According to ESPN Stats & Information, Graham was one of 11 tight ends in the NFL last year who lined up more than 50 percent of the time at those traditional receiver positions. Only three of them were full-time starters. But the other two were Atlanta's Tony Gonzalez (67 percent) and San Diego's Antonio Gates (52 percent) -- which is noteworthy since those two players have always been considered as tight ends for the purposes of determining franchise-tag salaries.
Other starting tight ends who blur the line between tight and receiver include Tampa Bay's Timothy Wright (49 percent), Cleveland's Jordan Cameron (49 percent), Carolina's Greg Olsen (48 percent), Green Bay's Jermichael Finley (47 percent), St. Louis' Jared Cook (47 percent), New England Rob Gronkowski (47 percent), Chicago's Martellus Bennett (46 percent) and Indianapolis Coby Fleener (46 percent).
In recent years, free agent tight ends Finley and Cook threatened to fight the same battle -- but they ultimately weren't franchised.

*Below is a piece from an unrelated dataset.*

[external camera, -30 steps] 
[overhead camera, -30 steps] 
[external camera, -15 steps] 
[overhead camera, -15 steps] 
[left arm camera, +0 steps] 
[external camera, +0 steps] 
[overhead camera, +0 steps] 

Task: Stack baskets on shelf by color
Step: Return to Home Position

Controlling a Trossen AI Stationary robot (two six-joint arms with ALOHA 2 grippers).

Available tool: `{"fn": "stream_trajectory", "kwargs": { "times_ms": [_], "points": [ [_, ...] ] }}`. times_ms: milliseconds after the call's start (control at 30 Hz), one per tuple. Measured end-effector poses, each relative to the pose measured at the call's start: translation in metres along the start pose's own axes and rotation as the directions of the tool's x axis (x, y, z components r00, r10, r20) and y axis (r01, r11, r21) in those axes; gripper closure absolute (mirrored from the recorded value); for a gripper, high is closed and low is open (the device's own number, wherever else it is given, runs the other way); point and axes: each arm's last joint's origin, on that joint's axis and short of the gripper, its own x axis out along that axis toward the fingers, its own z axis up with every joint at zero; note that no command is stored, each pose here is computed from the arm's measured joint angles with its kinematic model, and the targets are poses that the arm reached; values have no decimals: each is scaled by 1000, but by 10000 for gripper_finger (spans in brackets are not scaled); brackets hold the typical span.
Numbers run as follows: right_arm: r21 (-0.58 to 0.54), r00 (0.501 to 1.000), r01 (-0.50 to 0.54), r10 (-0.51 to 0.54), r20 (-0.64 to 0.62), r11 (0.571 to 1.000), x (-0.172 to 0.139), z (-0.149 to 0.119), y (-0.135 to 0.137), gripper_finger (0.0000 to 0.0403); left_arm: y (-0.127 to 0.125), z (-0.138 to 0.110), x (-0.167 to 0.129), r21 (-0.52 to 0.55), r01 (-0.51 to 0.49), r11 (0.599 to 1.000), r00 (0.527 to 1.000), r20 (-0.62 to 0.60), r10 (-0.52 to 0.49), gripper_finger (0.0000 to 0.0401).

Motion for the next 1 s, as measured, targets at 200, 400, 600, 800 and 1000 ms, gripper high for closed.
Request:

In 2008, Baltimore Ravens outside linebacker Terrell Suggs filed a grievance to be considered as a defensive end. But before an arbitrator ruled, all parties made an agreement to split the difference between the two salaries and consider him a defensive end-linebacker. However, the language in that deal made it clear that it pertained only to Suggs and not to any future issues.
Polian didn't offer an opinion on whether the Saints should try to avoid letting this case reach an arbitrator. He said each team and each case is different. And he said the NFL Management Council would also weigh in with counsel on what the legal issues are, what precedents might be relevant, etc.
Polian added that a looming hearing could put pressure on both sides to get a deal done – like with any labor negotiation.
But that will be easier said than done in this case. The only thing harder than determining Graham's official position will be settling in on his fair market value.
Graham, who has averaged 90 receptions, 1,169 yards and 12 touchdowns over the past three years, is expected to become the highest-paid tight end in NFL history, surpassing the $9 million per year the New England Patriots gave Gronkowski in an extension two years ago. However, Graham could push for more than $10 million per year, more in line with what top receivers make -- especially if he wins the franchise-tag battle.
One way or another, these two sides should make history at some point this offseason.